Serious minimalists (one-bag style) maintain a lifestyle that is perhaps more similar to hunter-gatherers than any other historic model.
Serious or hardcore minimalists own, travel, and move with a minimum of stuff. Many serious minimalists can fit everything they own into one bag. The minimalist’s bag, in this case, becomes the standard by which possessions are measured: Does it fit and how much does it weigh?
Minimalists from across the spectrum of minimalism are out of step with mainstream Western culture – one-bag minimalists especially so. Nomads and perpetual travelers seem to gravitate toward minimalism easily as they quickly learn, both practically and experientially, that possessions are baggage. Possessions literally weigh a person down and restrict freedom of movement. Possessions quickly possess.
Nomadic minimalists carry only what is really needed or truly provides value as they roam the world, migrating at will. These minimalists rely on finding what is needed, when it is needed, where it is needed. In many cases, these minimalists work remotely while traveling or run microbusinesses from wherever they happen to be.
The nomadic minimalist life differs from subsistence farming or nearly any other form of urban existence in history. Most vocations require ties to a geographical location, while many require tools or real estate that likewise hinder movement. Perhaps the only historical model to which nomadic minimalism can be compared is that of a hunter-gatherer.
A hunter-gatherer needed to travel light out of necessity. Carrying more than the minimum slowed a person down, especially if traveling on foot, but even on horseback there are real limits to how much can be carried. Further, any food that is successfully obtained on a hunt or through foraging must also be carried until it is consumed.
The hunter-gatherer would necessarily need to travel (migrating to find food and other resources), and would also need to travel light (only what could be carried on his/her back or pack animal), relying on skill and luck to find food and other resources as they were needed.

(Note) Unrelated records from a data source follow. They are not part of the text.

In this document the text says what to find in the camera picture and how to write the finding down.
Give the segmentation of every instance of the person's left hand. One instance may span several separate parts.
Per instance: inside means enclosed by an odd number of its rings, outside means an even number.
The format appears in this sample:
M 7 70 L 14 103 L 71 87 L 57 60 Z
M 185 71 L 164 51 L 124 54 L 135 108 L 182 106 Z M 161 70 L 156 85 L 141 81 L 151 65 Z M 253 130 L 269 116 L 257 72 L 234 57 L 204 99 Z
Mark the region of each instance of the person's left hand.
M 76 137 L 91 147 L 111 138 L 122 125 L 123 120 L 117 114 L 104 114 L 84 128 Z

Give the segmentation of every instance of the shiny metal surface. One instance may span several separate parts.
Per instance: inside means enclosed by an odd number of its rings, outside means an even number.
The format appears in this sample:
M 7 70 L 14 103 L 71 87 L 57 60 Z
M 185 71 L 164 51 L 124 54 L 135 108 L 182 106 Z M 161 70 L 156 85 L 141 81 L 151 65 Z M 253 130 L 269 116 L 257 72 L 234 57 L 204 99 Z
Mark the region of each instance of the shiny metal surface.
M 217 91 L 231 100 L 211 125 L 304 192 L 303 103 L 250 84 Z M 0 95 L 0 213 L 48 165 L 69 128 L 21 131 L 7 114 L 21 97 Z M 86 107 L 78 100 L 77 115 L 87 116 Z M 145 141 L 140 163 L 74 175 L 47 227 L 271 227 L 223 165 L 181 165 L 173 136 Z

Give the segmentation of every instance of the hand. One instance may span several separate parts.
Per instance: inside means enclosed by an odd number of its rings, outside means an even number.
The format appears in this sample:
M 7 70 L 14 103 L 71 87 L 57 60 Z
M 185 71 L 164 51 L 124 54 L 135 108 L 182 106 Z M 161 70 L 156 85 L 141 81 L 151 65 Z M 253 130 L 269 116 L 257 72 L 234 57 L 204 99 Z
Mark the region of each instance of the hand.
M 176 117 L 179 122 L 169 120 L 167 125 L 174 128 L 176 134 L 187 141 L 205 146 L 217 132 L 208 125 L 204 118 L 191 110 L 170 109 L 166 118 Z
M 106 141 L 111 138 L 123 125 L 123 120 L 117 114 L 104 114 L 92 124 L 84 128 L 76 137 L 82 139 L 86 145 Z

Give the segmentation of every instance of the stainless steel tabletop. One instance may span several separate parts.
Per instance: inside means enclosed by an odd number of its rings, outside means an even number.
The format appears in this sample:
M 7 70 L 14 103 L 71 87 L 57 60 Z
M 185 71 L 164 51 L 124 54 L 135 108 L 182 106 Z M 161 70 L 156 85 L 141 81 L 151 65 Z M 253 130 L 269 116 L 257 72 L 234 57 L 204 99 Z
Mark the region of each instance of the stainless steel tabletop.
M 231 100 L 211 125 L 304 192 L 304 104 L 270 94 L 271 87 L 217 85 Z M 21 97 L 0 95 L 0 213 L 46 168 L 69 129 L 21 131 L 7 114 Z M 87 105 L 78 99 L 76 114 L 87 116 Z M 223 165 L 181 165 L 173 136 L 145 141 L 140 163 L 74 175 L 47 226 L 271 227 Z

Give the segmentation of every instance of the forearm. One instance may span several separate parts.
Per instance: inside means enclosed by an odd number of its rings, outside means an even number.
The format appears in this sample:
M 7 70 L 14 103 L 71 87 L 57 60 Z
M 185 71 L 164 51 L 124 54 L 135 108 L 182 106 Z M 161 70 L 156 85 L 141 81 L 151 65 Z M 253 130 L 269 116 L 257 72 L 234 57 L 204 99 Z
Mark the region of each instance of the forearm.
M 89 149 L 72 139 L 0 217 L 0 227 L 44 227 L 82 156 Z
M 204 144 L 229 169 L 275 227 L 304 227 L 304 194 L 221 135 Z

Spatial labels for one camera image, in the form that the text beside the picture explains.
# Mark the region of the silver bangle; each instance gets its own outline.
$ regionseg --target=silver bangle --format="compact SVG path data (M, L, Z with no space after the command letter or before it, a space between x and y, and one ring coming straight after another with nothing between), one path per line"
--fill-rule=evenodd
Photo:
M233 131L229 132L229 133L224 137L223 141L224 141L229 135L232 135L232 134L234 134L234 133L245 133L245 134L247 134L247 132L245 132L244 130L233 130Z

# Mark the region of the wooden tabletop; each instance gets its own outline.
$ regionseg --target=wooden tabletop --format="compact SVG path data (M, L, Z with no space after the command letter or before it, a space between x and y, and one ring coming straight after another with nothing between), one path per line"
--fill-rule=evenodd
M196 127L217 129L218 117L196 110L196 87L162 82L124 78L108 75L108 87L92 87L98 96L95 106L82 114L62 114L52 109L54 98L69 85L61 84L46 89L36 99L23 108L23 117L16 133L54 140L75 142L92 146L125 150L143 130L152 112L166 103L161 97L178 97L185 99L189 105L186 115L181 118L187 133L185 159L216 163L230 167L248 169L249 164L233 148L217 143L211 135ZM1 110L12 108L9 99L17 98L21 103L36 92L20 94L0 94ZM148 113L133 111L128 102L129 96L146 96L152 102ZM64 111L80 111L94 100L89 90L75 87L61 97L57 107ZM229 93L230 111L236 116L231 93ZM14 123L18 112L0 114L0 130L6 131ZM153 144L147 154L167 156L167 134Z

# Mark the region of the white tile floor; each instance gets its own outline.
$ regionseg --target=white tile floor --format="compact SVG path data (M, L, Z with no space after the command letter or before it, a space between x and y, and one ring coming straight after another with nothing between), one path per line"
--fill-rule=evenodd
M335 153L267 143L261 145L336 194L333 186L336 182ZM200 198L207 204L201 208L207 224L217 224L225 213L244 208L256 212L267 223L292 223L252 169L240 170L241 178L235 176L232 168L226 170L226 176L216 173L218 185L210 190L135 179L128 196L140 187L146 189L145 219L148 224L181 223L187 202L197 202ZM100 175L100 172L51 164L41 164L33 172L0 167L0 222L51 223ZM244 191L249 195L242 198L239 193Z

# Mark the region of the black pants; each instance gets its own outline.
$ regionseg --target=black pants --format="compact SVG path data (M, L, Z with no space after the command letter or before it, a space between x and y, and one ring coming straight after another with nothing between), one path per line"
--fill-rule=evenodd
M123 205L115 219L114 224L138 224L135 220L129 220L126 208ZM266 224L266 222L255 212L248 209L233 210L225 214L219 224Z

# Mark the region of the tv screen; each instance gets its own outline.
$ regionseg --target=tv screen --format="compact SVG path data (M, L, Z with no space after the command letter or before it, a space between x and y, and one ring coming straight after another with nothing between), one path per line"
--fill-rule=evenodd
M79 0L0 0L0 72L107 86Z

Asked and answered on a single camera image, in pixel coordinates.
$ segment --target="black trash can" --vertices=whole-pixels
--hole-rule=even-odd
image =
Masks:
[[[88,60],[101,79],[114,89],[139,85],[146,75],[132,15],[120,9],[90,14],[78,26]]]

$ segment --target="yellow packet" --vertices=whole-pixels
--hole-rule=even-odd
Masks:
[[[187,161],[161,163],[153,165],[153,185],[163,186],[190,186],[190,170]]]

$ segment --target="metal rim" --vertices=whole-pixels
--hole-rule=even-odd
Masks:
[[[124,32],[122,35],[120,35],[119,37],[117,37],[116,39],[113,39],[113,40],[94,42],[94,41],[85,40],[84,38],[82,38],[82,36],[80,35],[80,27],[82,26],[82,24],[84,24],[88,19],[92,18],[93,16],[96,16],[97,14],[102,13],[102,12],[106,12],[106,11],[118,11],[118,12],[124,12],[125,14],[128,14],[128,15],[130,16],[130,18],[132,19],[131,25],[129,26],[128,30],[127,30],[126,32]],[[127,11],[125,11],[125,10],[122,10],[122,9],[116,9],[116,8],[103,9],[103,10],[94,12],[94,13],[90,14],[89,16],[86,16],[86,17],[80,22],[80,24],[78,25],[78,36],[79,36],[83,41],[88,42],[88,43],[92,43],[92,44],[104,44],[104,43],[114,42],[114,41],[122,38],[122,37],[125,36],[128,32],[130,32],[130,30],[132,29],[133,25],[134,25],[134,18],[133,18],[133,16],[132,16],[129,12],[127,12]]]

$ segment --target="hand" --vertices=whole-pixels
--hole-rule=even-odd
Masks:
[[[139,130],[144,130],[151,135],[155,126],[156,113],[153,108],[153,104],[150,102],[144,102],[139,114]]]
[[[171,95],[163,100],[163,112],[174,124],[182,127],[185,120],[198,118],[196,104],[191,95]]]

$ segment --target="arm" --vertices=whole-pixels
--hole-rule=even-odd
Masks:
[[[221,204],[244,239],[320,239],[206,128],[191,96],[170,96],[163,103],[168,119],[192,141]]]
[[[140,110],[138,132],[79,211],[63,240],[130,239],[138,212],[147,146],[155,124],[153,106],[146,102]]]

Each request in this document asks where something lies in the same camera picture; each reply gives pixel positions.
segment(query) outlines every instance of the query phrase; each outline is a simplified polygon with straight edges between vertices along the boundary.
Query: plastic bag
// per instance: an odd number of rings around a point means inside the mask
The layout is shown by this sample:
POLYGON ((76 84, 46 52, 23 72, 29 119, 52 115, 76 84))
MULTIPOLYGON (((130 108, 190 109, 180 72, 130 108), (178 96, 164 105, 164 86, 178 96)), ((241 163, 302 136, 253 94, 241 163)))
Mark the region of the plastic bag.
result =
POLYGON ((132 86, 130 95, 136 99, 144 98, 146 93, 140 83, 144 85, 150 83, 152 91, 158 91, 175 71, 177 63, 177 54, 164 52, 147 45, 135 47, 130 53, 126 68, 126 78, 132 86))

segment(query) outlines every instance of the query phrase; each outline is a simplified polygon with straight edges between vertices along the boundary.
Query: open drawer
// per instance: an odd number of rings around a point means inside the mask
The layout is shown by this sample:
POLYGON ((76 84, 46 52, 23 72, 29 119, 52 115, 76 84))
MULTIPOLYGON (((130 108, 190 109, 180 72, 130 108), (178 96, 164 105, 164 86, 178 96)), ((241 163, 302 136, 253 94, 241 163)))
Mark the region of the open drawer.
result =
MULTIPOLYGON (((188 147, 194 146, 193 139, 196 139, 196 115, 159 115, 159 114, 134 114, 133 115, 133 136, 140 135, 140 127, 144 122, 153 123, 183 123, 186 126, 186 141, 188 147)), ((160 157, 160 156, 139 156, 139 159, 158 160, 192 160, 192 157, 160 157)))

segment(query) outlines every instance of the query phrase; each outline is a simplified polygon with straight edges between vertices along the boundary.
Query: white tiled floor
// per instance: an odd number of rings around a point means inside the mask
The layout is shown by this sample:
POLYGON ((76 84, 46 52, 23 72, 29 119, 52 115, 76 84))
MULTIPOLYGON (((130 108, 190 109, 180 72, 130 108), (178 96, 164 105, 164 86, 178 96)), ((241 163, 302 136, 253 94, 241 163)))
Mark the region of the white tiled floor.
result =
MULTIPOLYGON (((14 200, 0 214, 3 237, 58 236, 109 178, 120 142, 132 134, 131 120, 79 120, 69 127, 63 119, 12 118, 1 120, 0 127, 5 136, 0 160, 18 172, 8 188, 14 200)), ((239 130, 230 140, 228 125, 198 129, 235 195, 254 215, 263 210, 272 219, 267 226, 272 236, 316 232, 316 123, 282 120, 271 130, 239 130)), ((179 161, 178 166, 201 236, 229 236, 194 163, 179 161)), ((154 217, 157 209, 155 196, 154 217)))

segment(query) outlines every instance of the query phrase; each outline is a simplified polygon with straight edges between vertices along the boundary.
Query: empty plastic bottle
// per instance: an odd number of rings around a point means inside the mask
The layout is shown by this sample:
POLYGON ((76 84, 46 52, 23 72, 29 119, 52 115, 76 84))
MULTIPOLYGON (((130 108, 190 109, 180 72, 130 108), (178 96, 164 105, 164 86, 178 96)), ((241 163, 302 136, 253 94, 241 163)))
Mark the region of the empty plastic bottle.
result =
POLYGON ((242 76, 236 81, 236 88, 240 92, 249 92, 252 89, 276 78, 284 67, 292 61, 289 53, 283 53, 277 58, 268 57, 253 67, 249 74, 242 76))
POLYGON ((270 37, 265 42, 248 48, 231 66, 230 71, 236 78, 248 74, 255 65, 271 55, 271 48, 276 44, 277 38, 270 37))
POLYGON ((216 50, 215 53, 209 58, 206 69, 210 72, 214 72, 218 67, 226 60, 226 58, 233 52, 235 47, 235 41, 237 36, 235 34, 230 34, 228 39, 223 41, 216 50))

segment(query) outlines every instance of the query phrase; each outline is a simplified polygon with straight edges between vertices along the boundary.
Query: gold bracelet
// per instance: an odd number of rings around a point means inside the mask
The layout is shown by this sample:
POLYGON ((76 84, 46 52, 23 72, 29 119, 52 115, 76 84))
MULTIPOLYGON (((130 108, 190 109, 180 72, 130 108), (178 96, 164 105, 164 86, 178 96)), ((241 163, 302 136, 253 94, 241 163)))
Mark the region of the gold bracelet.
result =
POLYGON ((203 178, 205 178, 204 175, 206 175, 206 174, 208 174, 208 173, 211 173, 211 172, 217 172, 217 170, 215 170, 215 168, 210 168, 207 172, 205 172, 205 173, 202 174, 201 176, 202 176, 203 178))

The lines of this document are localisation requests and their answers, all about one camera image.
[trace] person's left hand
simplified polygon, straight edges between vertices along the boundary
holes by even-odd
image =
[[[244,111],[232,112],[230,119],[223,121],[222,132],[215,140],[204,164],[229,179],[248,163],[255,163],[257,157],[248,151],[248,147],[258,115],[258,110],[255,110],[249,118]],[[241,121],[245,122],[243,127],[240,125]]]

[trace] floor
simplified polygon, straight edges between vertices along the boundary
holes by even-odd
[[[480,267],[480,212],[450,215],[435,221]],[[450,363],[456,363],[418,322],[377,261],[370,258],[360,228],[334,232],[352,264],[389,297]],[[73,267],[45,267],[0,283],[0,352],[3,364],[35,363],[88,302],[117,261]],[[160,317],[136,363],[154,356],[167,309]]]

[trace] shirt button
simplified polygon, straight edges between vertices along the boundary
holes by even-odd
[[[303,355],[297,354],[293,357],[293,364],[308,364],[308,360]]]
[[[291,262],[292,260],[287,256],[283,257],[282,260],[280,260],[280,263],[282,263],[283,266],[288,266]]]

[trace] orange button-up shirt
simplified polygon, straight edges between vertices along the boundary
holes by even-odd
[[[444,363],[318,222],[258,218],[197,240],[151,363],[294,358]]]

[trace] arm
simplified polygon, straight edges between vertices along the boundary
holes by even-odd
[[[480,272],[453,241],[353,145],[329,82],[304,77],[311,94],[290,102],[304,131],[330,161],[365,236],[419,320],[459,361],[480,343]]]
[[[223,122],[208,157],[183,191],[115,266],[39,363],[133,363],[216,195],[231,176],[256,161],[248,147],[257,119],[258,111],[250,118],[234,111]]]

This model is remarkably similar to today’s nomadic minimalists. The nomadic minimalist travels (migrating for any number of reasons), travels lightly (only what can be carried conveniently), relying on skill and luck to find work or business, food, housing, transportation, and anything else that is necessary.
Consider too that both the hunter-gatherer and nomadic minimalist have a work-life-travel blend that is remarkably different from most Western, career-oriented lifestyles.
The typical Western model that many consider normal forces artificial distinctions between work time and personal time (life) while reducing travel to something allowed only on a rare vacation. In other words, what is frequently considered normal is an artificial, dualistic worldview that seeks to separate life into convenient boxes beneficial to the corporation, but harmful to the individual.
The nomadic minimalist, by contrast, frequently (and necessarily) blends work, life, and travel together in a holistic lifestyle. Work, travel, and life blend together organically, which is not to say that a nomadic minimalist never struggles with keeping everything in balance. Having abandoned the pursuit of possessions, however, it often becomes easier to focus on what is important.
It is perhaps no coincidence that I have seen a resurgence in interest in the simplicity of the hunter-gatherer societies in recent years. (Which is not, of course, to say that interest is becoming mainstream.) Interestingly, pursuing simple living based on the model of nomadic minimalism may be more viable and sustainable for those who are intrigued by such things than would the ancient hunter-gatherer model. In many ways then nomadic minimalists are the new hunter-gatherers of the digital age.